# [Exercise details]
Setting aside any pictures, reproduce the data exactly.

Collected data
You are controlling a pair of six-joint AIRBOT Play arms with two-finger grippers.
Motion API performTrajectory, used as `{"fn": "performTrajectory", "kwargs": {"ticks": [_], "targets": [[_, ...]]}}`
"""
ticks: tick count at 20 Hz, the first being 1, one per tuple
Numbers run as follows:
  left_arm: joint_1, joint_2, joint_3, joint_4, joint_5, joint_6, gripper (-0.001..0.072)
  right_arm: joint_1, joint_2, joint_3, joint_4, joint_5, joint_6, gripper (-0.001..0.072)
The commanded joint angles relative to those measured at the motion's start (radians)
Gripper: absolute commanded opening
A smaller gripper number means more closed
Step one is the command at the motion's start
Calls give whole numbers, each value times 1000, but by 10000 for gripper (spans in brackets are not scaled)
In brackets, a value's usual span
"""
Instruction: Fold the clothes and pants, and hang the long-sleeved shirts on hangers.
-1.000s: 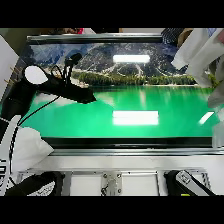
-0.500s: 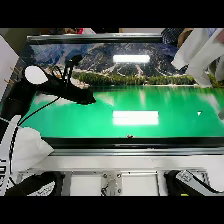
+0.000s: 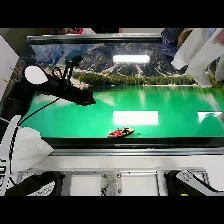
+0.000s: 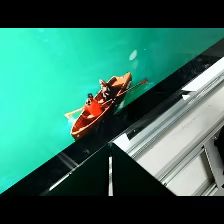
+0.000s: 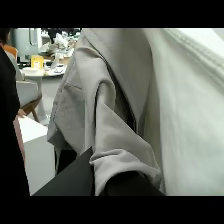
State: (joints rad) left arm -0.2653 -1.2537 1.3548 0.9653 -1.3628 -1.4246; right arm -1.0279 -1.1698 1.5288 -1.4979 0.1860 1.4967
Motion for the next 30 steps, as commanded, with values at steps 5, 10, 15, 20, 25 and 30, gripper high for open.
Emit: {"fn": "performTrajectory", "kwargs": {"ticks": [5,10,15,20,25,30], "targets": [[-1,1,0,0,-7,-1,15,5,63,0,3,25,0,515],[-1,1,0,0,-7,-1,15,103,207,-1,3,25,0,513],[-1,1,0,1,-22,0,15,317,299,-1,19,130,0,514],[-1,21,0,4,-13,24,15,642,302,-5,18,378,-8,514],[0,91,-1,72,-3,30,15,986,244,-76,19,577,-104,514],[0,137,-1,116,-3,29,15,1276,138,-217,148,749,-239,514]]}}
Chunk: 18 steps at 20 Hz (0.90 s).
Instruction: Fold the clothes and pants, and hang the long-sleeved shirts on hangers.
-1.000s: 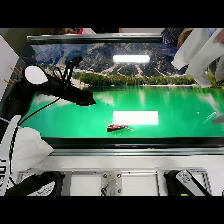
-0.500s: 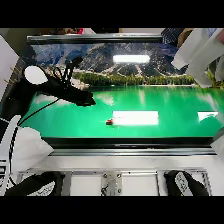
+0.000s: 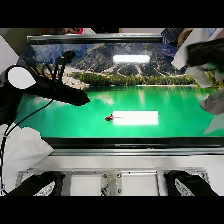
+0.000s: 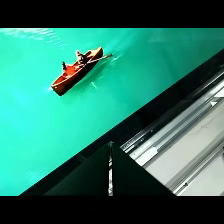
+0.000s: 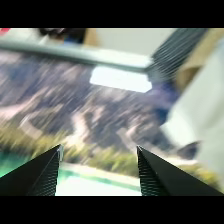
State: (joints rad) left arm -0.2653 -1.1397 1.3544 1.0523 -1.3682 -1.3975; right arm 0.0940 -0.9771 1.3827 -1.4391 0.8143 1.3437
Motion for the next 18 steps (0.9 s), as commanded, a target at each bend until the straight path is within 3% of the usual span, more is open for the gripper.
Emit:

# [Answer area]
You are controlling a pair of six-joint AIRBOT Play arms with two-finger grippers.
Motion API performTrajectory, used as `{"fn": "performTrajectory", "kwargs": {"ticks": [_], "targets": [[_, ...]]}}`
"""
ticks: tick count at 20 Hz, the first being 1, one per tuple
Numbers run as follows:
  left_arm: joint_1, joint_2, joint_3, joint_4, joint_5, joint_6, gripper (-0.001..0.072)
  right_arm: joint_1, joint_2, joint_3, joint_4, joint_5, joint_6, gripper (-0.001..0.072)
The commanded joint angles relative to those measured at the motion's start (radians)
Gripper: absolute commanded opening
A smaller gripper number means more closed
Step one is the command at the motion's start
Calls give whole numbers, each value times 1000, but by 10000 for gripper (spans in brackets are not scaled)
In brackets, a value's usual span
"""
Instruction: Fold the clothes and pants, and hang the long-sleeved shirts on hangers.
-1.000s: 
-0.500s: 
+0.000s: 
+0.000s: 
+0.000s: 
State: (joints rad) left arm -0.2653 -1.2537 1.3548 0.9653 -1.3628 -1.4246; right arm -1.0279 -1.1698 1.5288 -1.4979 0.1860 1.4967
Motion for the next 30 steps, as commanded, with values at steps 5, 10, 15, 20, 25 and 30, gripper high for open.
Emit: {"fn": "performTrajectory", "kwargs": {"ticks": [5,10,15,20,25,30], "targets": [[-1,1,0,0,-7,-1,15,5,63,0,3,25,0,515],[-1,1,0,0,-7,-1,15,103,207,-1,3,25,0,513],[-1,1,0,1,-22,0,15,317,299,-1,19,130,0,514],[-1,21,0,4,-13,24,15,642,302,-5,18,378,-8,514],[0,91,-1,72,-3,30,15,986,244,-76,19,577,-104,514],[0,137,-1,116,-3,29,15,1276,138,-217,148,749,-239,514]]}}
Chunk: 18 steps at 20 Hz (0.90 s).
Instruction: Fold the clothes and pants, and hang the long-sleeved shirts on hangers.
-1.000s: 
-0.500s: 
+0.000s: 
+0.000s: 
+0.000s: 
State: (joints rad) left arm -0.2653 -1.1397 1.3544 1.0523 -1.3682 -1.3975; right arm 0.0940 -0.9771 1.3827 -1.4391 0.8143 1.3437
Motion for the next 18 steps (0.9 s), as commanded, a target at each bend until the straight path is within 3% of the usual span, more is open for the gripper.
Emit:

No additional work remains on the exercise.